__Instructions to follow__
Lines of the data that contain the word "left" are the ones to copy.

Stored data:
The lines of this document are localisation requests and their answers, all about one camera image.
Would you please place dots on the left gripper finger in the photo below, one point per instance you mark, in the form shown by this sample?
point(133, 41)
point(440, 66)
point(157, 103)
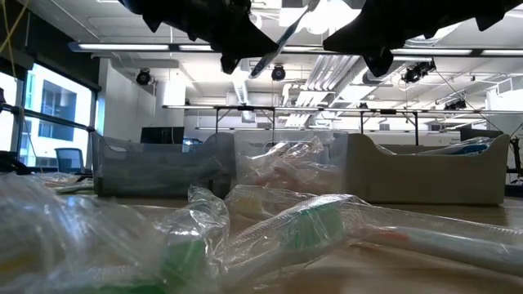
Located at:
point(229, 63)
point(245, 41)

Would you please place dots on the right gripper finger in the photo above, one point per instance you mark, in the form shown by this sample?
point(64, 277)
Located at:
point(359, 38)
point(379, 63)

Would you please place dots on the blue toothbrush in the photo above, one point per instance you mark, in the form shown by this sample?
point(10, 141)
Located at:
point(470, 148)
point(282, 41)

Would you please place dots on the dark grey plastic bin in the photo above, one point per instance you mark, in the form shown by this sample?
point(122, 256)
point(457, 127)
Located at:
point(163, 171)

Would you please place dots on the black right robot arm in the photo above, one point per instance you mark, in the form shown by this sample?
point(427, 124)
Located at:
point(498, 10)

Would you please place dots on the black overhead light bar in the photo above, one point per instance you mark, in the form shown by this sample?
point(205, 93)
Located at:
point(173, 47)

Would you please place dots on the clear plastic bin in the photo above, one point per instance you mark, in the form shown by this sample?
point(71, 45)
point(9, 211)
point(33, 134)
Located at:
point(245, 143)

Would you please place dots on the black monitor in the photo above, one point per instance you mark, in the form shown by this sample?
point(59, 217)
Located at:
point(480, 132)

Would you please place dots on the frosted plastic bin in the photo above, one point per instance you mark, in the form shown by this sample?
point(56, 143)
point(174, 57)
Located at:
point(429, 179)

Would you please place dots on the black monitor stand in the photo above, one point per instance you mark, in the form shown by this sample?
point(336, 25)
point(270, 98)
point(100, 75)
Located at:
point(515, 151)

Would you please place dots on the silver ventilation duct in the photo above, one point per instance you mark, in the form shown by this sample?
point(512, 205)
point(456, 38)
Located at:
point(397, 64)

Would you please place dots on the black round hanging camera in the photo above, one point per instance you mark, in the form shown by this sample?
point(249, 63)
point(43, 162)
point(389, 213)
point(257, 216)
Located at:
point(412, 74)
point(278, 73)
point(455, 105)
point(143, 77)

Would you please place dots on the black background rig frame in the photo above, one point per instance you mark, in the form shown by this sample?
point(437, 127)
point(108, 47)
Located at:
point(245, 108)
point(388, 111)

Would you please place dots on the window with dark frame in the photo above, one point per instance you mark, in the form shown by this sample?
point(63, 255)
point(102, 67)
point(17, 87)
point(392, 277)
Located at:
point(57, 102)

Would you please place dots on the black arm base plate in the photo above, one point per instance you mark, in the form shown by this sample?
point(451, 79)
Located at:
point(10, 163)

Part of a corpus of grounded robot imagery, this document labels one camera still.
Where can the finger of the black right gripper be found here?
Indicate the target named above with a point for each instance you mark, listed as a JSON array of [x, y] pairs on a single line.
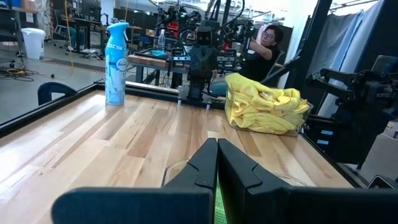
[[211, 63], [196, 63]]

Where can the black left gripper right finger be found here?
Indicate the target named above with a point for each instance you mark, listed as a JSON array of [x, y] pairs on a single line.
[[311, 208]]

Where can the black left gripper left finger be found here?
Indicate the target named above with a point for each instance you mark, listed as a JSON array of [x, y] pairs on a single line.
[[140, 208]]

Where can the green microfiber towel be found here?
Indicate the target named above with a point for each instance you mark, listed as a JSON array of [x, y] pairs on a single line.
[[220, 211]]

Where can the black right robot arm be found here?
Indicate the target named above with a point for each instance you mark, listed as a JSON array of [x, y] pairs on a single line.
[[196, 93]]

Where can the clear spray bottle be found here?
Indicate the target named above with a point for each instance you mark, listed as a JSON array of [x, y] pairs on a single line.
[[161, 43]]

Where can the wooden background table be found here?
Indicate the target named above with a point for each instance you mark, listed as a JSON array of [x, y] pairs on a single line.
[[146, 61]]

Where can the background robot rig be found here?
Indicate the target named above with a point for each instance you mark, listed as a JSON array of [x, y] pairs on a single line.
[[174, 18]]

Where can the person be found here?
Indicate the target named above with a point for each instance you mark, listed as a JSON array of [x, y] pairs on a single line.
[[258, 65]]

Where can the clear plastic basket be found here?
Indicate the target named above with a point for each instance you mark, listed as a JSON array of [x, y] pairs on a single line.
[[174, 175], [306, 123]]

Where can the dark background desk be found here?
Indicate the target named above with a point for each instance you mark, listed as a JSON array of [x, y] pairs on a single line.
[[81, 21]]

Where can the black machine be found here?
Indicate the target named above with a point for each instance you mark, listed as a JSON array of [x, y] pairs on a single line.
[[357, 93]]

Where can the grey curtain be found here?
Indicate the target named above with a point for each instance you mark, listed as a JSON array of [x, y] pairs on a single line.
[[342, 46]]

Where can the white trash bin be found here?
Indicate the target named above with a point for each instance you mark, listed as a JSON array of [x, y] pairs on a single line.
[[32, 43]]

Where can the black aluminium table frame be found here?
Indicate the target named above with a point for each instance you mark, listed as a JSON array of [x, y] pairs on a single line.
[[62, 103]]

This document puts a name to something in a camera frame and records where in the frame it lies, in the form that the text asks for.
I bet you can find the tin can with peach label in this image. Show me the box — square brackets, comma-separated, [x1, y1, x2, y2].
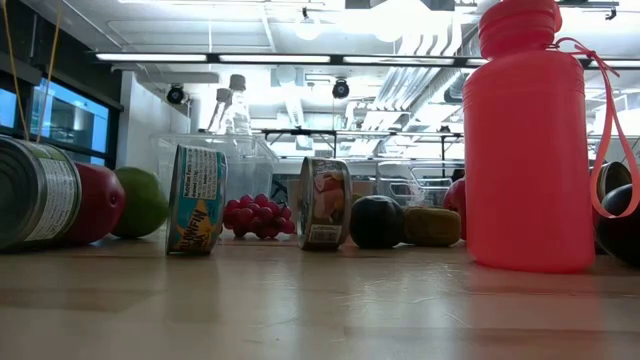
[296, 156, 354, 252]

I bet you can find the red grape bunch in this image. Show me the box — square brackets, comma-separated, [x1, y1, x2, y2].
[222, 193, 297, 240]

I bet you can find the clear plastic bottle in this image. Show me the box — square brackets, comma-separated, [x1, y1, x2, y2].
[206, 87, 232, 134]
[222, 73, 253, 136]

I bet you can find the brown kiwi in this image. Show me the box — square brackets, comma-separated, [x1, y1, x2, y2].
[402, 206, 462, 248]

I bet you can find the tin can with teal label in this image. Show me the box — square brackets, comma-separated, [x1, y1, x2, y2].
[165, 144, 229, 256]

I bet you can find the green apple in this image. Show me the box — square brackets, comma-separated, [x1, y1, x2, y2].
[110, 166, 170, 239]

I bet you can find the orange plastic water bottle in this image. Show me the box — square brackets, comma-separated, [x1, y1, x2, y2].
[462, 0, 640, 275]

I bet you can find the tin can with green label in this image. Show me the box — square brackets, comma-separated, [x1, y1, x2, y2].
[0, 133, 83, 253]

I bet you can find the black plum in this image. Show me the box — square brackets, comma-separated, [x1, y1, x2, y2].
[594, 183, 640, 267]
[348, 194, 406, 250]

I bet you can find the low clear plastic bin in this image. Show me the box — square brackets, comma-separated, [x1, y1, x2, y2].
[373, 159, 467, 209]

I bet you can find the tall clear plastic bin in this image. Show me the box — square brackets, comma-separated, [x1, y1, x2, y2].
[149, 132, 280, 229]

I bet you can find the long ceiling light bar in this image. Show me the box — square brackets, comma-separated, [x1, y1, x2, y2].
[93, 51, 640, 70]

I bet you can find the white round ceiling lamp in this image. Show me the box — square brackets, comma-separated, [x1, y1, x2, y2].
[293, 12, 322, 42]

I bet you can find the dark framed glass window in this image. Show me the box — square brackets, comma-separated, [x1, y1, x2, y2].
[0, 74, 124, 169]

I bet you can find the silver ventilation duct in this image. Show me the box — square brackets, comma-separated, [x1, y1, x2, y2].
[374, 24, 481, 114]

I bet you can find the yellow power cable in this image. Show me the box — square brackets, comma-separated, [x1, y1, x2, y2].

__Exercise answer__
Would you please place dots on the left gripper finger in the photo below, one point per instance you mark, in the form shown by this sample?
Where can the black left gripper right finger be found here?
Where can the black left gripper left finger be found here?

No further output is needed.